Pre-heat oven to 180°C.
Put egg whites in a electric mixer and beat. Add sugar slowly and beat for 5 min until stiff peaks.
Add the vinegar and Maizena. Fold in with metal spoon.
Spoon mixture in a 15 x 24 cm baking sheet that is prayed with cook and spray and lined with parchment paper.
Bake for 25 min and take out of oven. Let cool for 5 min.
Turn roulade out on parchment paper.
Spoon ice cream on roulade, spread and roll up tight.
Roll the roulade in the coconut to coat the outside.
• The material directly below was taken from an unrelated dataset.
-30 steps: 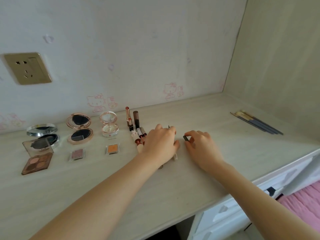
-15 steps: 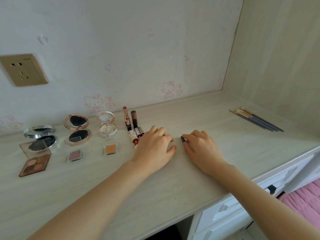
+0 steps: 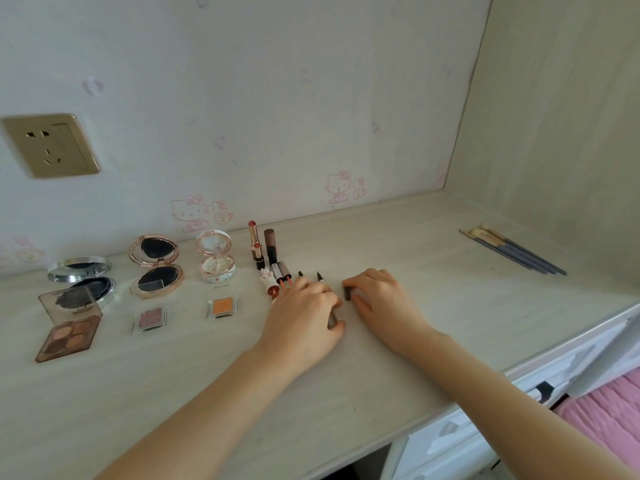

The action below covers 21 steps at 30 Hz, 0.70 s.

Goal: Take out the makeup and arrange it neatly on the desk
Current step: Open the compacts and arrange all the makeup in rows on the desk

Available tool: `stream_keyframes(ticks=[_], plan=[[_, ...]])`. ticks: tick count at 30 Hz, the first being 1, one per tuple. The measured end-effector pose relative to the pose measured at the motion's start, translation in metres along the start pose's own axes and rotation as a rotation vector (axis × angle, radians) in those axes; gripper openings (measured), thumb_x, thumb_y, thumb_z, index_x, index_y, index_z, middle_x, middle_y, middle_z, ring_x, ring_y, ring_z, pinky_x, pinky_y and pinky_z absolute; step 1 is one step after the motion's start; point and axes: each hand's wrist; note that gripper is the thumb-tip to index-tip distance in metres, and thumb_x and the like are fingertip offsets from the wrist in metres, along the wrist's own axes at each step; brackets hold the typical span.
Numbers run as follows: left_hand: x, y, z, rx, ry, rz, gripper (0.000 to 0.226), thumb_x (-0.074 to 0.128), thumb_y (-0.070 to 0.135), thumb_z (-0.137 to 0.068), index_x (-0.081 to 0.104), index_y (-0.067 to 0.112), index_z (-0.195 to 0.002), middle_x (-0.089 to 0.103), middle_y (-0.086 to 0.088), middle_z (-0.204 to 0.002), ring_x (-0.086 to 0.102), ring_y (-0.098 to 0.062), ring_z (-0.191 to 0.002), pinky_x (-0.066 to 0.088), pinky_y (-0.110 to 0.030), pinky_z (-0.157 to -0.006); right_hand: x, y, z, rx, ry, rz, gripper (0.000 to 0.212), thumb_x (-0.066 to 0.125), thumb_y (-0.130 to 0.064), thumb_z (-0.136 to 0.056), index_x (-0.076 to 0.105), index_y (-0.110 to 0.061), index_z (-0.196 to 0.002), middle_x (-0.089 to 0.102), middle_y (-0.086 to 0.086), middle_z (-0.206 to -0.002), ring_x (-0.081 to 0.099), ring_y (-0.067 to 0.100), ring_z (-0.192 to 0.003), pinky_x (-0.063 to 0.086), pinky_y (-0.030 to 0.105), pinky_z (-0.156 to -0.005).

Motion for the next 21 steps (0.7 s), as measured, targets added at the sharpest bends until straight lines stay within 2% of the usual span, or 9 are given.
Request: stream_keyframes(ticks=[3, 10, 16, 21], plan=[[0.002, -0.003, -0.001, -0.027, 0.030, 0.005, 0.034, 0.059, 0.039, -0.082, 0.065, 0.027, -0.113, 0.062, 0.015, -0.115, 0.043, -0.013, -0.115, 0.036, -0.025, -0.093, 0.003, -0.005, -0.005, -0.013, -0.015, -0.050, 0.030, 0.048, -0.006, -0.093, 0.065, -0.012, -0.117, 0.062, 0.007, -0.112, 0.053, 0.026, -0.105, 0.043, 0.034, -0.089], [0.002, -0.006, 0.001, -0.049, 0.059, 0.039, 0.031, 0.057, 0.037, -0.082, 0.066, 0.027, -0.109, 0.062, 0.015, -0.111, 0.045, -0.011, -0.111, 0.033, -0.020, -0.084, 0.006, -0.010, -0.010, -0.051, -0.036, -0.115, 0.030, 0.047, -0.005, -0.093, 0.065, -0.010, -0.116, 0.062, 0.009, -0.112, 0.054, 0.024, -0.106, 0.043, 0.033, -0.089], [0.000, -0.005, 0.004, -0.053, 0.064, 0.032, 0.027, 0.055, 0.039, -0.083, 0.066, 0.027, -0.105, 0.061, 0.014, -0.108, 0.045, -0.011, -0.108, 0.035, -0.020, -0.084, 0.005, -0.009, -0.009, -0.058, -0.030, -0.125, 0.029, 0.050, -0.009, -0.094, 0.062, -0.010, -0.121, 0.061, 0.007, -0.116, 0.055, 0.022, -0.109, 0.043, 0.030, -0.090], [-0.003, -0.004, 0.001, -0.058, 0.070, 0.032, 0.029, 0.053, 0.039, -0.085, 0.065, 0.028, -0.109, 0.060, 0.015, -0.109, 0.045, -0.010, -0.111, 0.043, -0.026, -0.087, -0.003, 0.001, -0.003, -0.034, -0.008, -0.101, 0.032, 0.047, -0.007, -0.094, 0.060, -0.009, -0.123, 0.059, 0.006, -0.122, 0.054, 0.022, -0.113, 0.041, 0.024, -0.092]])
Point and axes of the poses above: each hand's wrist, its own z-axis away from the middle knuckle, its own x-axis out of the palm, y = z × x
Wrap in clingwrap and put in deepfreeze for 3 hours.

What I did:
I had bottled quince that I put in a blender and blend it till it was smooth. Spread it on the roulade before the ice cream.
You can also use nuts instead of coconut.
Came out very nice. 😀😊

To roast coconut:
Preheat oven to 325°F. Spread coconut flakes on a baking sheet in a thin layer and bake in preheated oven.
The flakes will toast very quickly and won’t take more than 5 – 10 minutes.
After a few minutes stir the coconut to help ensure even color.